Exercise goal ::
Print every line of the data word for word.

......

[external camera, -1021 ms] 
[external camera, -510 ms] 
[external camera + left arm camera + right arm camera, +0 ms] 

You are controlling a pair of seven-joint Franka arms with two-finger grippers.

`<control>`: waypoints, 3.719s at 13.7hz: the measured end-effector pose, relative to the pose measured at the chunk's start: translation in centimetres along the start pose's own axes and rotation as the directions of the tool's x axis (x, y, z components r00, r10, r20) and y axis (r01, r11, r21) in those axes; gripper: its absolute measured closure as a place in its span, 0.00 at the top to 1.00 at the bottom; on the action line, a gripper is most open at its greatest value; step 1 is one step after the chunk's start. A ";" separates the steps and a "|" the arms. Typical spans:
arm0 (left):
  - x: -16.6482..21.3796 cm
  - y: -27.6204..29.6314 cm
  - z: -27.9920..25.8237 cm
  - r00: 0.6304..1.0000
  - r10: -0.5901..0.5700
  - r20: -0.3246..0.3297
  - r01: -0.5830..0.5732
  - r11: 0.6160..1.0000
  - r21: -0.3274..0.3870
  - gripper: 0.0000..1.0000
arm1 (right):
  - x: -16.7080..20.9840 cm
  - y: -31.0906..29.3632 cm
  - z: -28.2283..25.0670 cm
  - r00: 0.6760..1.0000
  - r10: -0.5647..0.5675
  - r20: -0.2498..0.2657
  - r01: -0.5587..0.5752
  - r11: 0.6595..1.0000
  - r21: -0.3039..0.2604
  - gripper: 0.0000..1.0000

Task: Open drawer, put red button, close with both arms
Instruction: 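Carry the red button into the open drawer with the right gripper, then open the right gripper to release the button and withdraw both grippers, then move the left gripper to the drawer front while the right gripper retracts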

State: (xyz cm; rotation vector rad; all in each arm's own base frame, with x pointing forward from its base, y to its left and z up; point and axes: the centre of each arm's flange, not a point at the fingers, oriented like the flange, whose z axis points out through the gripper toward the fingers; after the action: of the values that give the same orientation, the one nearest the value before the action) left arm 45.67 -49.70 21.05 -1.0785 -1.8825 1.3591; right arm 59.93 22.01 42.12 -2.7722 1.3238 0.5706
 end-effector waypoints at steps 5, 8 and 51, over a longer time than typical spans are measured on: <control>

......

Written answer ::
[external camera, -1021 ms] 
[external camera, -510 ms] 
[external camera + left arm camera + right arm camera, +0 ms] 

You are controlling a pair of seven-joint Franka arms with two-finger grippers.

`<control>`: waypoints, 3.719s at 13.7hz: the measured end-effector pose, relative to the pose measured at the chunk's start: translation in centimetres along the start pose's own axes and rotation as the directions of the tool's x axis (x, y, z components r00, r10, r20) and y axis (r01, r11, r21) in those axes; gripper: its absolute measured closure as a place in its span, 0.00 at the top to 1.00 at the bottom; on the action line, a gripper is most open at its greatest value; step 1 is one step after the chunk's start. A ";" separates the steps and a "|" the arms. Typical spans:
arm0 (left):
  - x: -16.6482..21.3796 cm
  - y: -27.6204..29.6314 cm
  - z: -27.9920..25.8237 cm
  - r00: 0.6304..1.0000
  - r10: -0.5901..0.5700
  - r20: -0.3246..0.3297
  - r01: -0.5830..0.5732
  - r11: 0.6160..1.0000
  - r21: -0.3274..0.3870
  - gripper: 0.0000..1.0000
arm1 (right):
  - x: -16.7080..20.9840 cm
  - y: -31.0906..29.3632 cm
  - z: -28.2283..25.0670 cm
  - r00: 0.6760..1.0000
  - r10: -0.5647..0.5675
  - r20: -0.2498..0.2657
  - r01: -0.5587..0.5752
  - r11: 0.6595..1.0000
  - r21: -0.3039..0.2604
  - gripper: 0.0000..1.0000

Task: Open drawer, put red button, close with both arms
Instruction: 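Carry the red button into the open drawer with the right gripper, then open the right gripper to release the button and withdraw both grippers, then move the left gripper to the drawer front while the right gripper retracts
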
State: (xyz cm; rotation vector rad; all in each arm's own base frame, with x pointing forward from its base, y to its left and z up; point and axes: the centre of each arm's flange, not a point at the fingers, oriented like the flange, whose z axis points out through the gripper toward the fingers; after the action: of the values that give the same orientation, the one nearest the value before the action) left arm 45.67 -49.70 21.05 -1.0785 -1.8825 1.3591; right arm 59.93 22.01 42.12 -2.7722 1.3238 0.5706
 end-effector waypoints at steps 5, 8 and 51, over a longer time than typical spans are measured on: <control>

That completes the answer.